许昌的冬天比河内短一些,但风一样冷。曹操站在府衙后院的回廊下,手里端着一杯已经温过的酒,没有喝,杯沿的热气在冷空气中凝成薄薄的白雾,很快又散了。曹仁从院门口走进来,在他身后三步处停住,说了一句:“主公,袁绍那边已经回了信,答应出兵。袁术那边也回了,说他已经开始在宛城集结兵马,开春就能动。”曹操没有转身,说了一句:“他们都答应了。”曹仁说是。
曹操端着酒杯在回廊下走了几步,又停下来,杯沿的热气继续在冷空气中凝成薄薄的白雾,又很快散去:“他们想借我的手挡住吕布,我也想借他们的手消耗吕布。都不吃亏。”他转过身来,看着曹仁:“派人去邺城和南阳,告诉他们,曹某会在洛阳方向策应。不用说得太清楚,让他们知道我这边也会动就行。”曹仁抱拳说了一声“末将明白”,转身走了出去。他的脚步声在青砖地上渐渐远去,被风吞没了。曹操站在回廊下没有动,端起那杯酒慢慢喝了一口,酒已经温了,不烫。他把空杯放在廊栏上,转身走回了书房。
消息传到邺城时,袁绍正在与审配商议军务。他把曹操的回信看了一遍,放在案几上,像在等那几行字在木纹上落稳:“曹操也答应了。但他不会真的出力,他会等我们跟吕布打起来,再找机会捡便宜。”审配说那主公打算真的出兵吗?袁绍说不急,先让袁术动。他动了,吕布就会把兵力调到南线。到那时候,我再从北面压下去。
消息传到南阳时,袁术正在府中试穿他的新龙袍。龙袍是蜀锦做的,绣了九条金龙,每一条的鳞片都用金线勾了边,在烛光下泛着细碎的光。他站在铜镜前面,左看右看,又转了半圈,满意地点了点头。阎象站在旁边,手里拿着一封刚收到的信,等袁术看完了镜子里的自己才开口:“主公,曹操那边也回信了。他说他会在洛阳方向策应。信上写的不多,但意思应该到位了。”袁术把龙袍脱下来递给侍女,接过信扫了一眼,说了一句:“曹操也想分一杯羹。他打他的,我打我的。”

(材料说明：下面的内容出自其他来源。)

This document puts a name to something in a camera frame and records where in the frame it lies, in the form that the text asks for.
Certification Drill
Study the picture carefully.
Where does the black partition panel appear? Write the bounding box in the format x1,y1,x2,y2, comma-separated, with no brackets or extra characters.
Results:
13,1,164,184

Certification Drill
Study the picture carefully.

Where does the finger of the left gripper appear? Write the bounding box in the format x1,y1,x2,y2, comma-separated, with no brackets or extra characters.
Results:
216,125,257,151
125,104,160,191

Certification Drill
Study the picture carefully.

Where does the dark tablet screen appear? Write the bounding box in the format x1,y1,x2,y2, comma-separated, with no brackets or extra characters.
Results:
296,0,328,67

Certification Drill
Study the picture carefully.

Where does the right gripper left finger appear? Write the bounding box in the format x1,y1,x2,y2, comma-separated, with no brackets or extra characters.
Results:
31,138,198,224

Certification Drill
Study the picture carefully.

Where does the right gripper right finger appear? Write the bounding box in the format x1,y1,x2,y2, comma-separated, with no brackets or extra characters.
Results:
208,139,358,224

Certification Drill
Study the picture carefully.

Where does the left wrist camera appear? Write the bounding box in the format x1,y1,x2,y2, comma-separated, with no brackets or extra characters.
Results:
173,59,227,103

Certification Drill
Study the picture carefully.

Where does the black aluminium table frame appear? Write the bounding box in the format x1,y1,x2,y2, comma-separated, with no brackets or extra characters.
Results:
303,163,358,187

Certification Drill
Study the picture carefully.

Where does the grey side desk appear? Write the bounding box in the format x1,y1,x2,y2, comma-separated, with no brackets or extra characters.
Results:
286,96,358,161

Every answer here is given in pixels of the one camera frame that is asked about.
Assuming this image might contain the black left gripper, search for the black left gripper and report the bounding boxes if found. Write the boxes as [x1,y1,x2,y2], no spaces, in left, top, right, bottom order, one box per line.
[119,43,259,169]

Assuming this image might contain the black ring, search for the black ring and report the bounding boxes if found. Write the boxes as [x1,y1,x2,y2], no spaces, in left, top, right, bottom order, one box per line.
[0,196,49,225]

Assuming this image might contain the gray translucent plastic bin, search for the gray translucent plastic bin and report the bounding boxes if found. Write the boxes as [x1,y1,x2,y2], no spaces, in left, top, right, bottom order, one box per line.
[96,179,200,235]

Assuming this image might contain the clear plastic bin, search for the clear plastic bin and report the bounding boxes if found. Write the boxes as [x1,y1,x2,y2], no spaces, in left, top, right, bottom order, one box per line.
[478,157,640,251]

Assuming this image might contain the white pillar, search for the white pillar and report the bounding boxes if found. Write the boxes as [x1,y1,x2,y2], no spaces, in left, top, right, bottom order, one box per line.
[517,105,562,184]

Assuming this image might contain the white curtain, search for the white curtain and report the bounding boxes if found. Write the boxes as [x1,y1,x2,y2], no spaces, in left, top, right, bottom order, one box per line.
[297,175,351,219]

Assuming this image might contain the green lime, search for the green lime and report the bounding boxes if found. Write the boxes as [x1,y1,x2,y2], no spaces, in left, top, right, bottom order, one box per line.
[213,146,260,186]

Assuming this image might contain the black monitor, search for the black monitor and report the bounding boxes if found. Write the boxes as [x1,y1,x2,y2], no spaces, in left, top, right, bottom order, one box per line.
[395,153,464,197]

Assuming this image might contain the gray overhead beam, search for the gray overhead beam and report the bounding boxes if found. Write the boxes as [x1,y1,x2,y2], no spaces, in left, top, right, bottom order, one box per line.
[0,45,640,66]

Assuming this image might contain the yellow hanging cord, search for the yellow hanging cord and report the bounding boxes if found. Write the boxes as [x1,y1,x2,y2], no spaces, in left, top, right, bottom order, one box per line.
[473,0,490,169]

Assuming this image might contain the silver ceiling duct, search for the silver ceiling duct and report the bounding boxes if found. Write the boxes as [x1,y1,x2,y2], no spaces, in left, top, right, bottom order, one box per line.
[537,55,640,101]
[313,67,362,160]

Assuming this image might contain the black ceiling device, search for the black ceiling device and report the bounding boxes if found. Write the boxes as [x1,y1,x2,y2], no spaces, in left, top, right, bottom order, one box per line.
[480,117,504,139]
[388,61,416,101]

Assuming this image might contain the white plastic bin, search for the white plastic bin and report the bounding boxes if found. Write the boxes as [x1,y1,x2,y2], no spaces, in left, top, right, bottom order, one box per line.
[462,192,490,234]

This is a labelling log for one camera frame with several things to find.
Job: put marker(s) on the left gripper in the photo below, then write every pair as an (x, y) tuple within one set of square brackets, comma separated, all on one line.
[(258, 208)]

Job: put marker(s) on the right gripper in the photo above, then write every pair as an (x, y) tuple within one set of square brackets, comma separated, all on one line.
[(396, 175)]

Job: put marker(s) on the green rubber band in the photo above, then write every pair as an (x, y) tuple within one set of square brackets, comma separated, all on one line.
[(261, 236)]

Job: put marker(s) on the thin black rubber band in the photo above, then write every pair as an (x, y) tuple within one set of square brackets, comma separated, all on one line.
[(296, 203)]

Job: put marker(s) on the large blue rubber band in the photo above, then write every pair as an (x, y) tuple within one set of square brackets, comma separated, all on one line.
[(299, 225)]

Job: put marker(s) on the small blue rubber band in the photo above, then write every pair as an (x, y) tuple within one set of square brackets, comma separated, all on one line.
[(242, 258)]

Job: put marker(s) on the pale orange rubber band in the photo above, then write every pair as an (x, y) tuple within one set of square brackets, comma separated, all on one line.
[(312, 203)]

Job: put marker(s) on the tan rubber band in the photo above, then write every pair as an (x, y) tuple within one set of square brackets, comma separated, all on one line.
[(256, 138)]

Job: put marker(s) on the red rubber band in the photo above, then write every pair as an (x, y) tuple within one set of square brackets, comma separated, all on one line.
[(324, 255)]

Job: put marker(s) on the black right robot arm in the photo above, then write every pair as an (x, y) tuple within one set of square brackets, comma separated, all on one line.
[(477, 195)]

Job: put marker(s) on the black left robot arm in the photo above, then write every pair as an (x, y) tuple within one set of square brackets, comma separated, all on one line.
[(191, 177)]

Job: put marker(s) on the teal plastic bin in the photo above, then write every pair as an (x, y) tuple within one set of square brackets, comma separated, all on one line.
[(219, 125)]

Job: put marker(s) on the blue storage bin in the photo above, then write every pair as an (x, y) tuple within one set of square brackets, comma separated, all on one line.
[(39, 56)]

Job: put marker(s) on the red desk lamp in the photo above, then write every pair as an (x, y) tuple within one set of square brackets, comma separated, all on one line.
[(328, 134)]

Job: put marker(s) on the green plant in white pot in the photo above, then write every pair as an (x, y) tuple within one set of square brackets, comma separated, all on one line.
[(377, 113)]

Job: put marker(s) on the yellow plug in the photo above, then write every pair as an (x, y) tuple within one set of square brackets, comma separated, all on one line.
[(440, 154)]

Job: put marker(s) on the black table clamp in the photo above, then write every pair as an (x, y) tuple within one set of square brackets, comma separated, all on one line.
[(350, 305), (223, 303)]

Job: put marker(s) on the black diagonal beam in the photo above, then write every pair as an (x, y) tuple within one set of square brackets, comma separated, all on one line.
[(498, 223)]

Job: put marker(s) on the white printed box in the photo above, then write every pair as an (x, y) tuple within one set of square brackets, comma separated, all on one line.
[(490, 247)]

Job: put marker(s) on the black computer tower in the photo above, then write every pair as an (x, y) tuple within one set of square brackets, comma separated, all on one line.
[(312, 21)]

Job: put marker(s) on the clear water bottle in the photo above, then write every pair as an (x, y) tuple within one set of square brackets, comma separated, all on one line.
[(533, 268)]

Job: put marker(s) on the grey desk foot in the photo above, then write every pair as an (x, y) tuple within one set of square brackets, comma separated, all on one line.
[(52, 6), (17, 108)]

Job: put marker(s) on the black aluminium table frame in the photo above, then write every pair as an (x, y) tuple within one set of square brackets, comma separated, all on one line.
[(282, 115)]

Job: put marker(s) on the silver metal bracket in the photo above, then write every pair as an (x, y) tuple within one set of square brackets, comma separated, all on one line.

消息传到河内时,吕布正在校场边上看新兵列队。郭奕从外面快步走来,手里攥着一份刚到的密报。他没有在校场边大声禀报,只低声在吕布耳边说了几句,语气平直,像是在转述一件已经核对过的事。吕布听完,没有立刻回应,目光仍落在校场上那排列队的新兵身上。他看了一会儿,才说了一句:“三家都动了,曹操也答应了。”郭奕问将军打算怎么办。吕布说先不动,等他们先动起来再说。
当天傍晚,吕布在书房里摊开了地图。地图上邺城、南阳、许昌三个点被他用墨笔圈了起来,圈都不大,但位置很明确。他看了一会儿,没有急着画线。院墙外的风比白天小了一些,吹得窗纸微微鼓动又落下,像一枚正在被反复移动的棋子,在落定之前,棋盘本身还在等一阵更稳定的风。他在想三家都会动,但动的节奏不一样。袁术最快,袁绍会等,曹操会看。他需要先打掉最快的那一个,让另外两个收住脚步。他没有把计划说出口,但地图上那道尚未画出的曲线,已经开始在他脑海里慢慢地成型了。
貂蝉从廊下经过时,看见书房里的灯还亮着,窗口的光在夜色中显得格外清晰。她没有敲门,只在院门外站了一会儿,然后转身走了。蔡文姬正在屋里缝一件冬衣,听见貂蝉的脚步声从廊下经过又折回,手里的针线没有停下来,只是速度比刚才慢了一些,像是在数那件冬衣的收针处还有多少空隙。她放下针线,走到门口看了一眼书房的方向,灯还亮着,但吕布已经站起来,正在把地图卷起来放进木匣里。她没有叫住他,转身回了屋。
第二天一早,吕布写了两封信。一封送虎牢关给高顺,让他加强南线防务,但不主动出击;一封送长安给张辽,让他稳住关中,暂时不必回援。两封信都是短简,语气平直,没有多余的字。信使出发时晨雾还没有散尽,马蹄声在薄雾中渐渐远去。蔡文姬站在县衙门口,看着那两匹马消失在官道尽头的雾气里,她把目光收回来时,吕布已经从屋里走出来了。他看了一眼雾气消散的方向,顺手带上了身后的门。